DATA EXCERPT:
***

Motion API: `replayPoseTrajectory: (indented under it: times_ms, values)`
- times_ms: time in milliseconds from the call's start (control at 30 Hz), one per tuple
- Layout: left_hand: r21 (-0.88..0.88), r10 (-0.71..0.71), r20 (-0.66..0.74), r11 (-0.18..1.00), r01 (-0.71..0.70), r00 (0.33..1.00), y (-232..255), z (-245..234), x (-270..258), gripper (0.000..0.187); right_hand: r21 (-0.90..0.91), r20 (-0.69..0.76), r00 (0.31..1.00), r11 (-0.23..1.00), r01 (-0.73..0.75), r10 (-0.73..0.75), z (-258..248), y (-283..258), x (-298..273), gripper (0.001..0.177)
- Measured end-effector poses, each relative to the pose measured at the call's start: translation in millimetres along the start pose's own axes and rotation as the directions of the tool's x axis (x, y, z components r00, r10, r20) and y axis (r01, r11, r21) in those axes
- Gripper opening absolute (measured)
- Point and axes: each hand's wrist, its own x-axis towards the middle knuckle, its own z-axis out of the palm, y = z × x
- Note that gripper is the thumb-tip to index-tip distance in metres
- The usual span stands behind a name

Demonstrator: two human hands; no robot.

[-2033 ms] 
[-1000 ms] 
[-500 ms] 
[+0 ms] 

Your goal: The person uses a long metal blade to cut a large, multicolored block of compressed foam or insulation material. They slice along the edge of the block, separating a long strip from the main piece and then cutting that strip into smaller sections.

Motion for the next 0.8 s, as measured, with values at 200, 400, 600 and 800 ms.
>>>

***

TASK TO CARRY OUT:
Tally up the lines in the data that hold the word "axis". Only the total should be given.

ANSWER TO THIS PROBLEM:
2